Here are the truths as I see them, thus far:
One, my dog is strong. Bella did not die on my kitchen floor. No, my incredibly brave canine companion held up better than I did, as Bobby hustled us into the back of an arriving patrol car and raced us to an emergency vet. Charlie had sliced Bella's shoulder all the way to the bone. Damaged some tendons. Cost her a great deal of blood. But two thousand dollars of the best medical care later, Bella came home. She is partial to sleeping on my bed now. I'm partial to giving her giant hugs. No jogging for us yet. But we're building up our strength with some very brisk walks.
Two, wounds heal. I spent twenty-four hours in the hospital, mostly because I wouldn't leave Bella's side until the vet forced me to go, and by that time I'd lost plenty of blood myself. My cheek required twelve stitches. My legs, twenty. My right arm, thirty-one. I guess my cover-girl days are over. I like my scars, however. Sometimes in the middle of the night, I trace the fine, puckered lines with my fingertips. War wounds. My father would be proud.
Three, some questions will never be answered. In my father's storage unit, I found my mother's prized sofa; my baby album, complete with my original birth certificate; miscellaneous family memorabilia; and finally, a note from my father. It was dated one week after we had returned to Boston, when I imagine his anxiety had been sky-high. It didn't provide an explanation. Instead, on June 18, 1993, my father wrote: Whatever happens, know that I always loved you, and tried my best.
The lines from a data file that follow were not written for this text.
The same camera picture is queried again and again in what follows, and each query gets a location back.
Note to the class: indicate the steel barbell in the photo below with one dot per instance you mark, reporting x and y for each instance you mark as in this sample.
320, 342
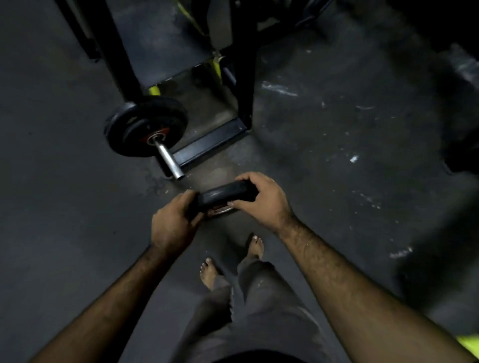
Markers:
168, 159

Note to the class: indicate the person's left hand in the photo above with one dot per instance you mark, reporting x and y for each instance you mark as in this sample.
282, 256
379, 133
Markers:
172, 226

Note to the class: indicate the person's right thumb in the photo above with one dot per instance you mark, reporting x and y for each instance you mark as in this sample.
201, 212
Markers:
243, 204

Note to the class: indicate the black metal rack frame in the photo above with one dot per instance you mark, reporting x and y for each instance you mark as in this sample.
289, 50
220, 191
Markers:
224, 74

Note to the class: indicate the person's grey trousers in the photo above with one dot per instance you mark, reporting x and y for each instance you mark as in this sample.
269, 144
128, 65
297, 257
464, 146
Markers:
258, 318

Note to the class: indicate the person's left foot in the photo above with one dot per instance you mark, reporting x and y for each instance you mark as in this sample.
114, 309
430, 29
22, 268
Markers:
208, 273

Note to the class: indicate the small black weight plate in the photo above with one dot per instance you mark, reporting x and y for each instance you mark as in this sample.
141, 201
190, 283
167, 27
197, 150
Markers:
224, 194

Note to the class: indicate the person's right foot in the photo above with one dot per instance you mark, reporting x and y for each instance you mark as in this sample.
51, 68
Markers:
256, 246

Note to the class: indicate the person's right forearm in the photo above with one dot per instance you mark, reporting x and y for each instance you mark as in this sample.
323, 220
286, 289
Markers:
359, 299

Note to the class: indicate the person's foot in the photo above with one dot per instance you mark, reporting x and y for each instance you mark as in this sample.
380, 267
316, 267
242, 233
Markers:
256, 246
208, 273

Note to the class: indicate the black weight plate with red hub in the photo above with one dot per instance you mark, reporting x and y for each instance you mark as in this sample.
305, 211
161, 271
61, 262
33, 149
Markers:
161, 123

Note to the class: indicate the person's left thumb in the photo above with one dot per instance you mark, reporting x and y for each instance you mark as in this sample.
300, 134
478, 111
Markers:
197, 221

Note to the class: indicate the large black weight plate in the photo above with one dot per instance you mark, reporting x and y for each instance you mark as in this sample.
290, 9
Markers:
127, 127

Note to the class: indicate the person's right hand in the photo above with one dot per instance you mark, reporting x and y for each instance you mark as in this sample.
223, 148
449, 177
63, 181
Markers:
267, 205

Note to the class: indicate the person's left forearm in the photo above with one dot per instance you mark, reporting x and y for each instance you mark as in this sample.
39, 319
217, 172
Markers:
112, 310
Did he anticipate dying in Boston? Believe that returning to the scene of so much tragedy sealed his doom? I have no idea. I suspect he knew that his brother was still alive. No doubt my father had checked the papers for news of an unknown body found in an abandoned Arlington home, and when no such story appeared, realized his efforts hadn't been as final as he had wished. Then again, why not come back and try again? Why return to my mother and me in Florida?
I don't know. I will never know. Maybe killing isn't as easy as it looks. My father tried it once and that was enough for him. So after that, we ran. Every time a child disappeared, any time an Amber Alert hit the local papers, that was it. My father bought new identities, my mother packed our suitcases, and my family hit the road.
Ironically enough, the police believe Uncle Tommy never followed us. The bullet may not have killed him, but the brain damage it caused seemed to derail most of his psychotic impulses. He took a job with UPS. He became a model, if somewhat antisocial, citizen. He got on with his life.
Only my family remained rooted in the past, always running, always searching for a sense of safety my father didn't know how to find.
Four, some truths aren't meant to be told. For example, after much investigating, the police officially ruled Ben/Tommy's death an accident. In an armed confrontation with law enforcement, the suspect was shot four times through a locked door by an identified officer. The officer was then able to force open the door, at which time the wounded suspect raced from the apartment in a desperate attempt to escape. In his pain and confusion, he accidently flipped over the fifth-story banister and fell to his death.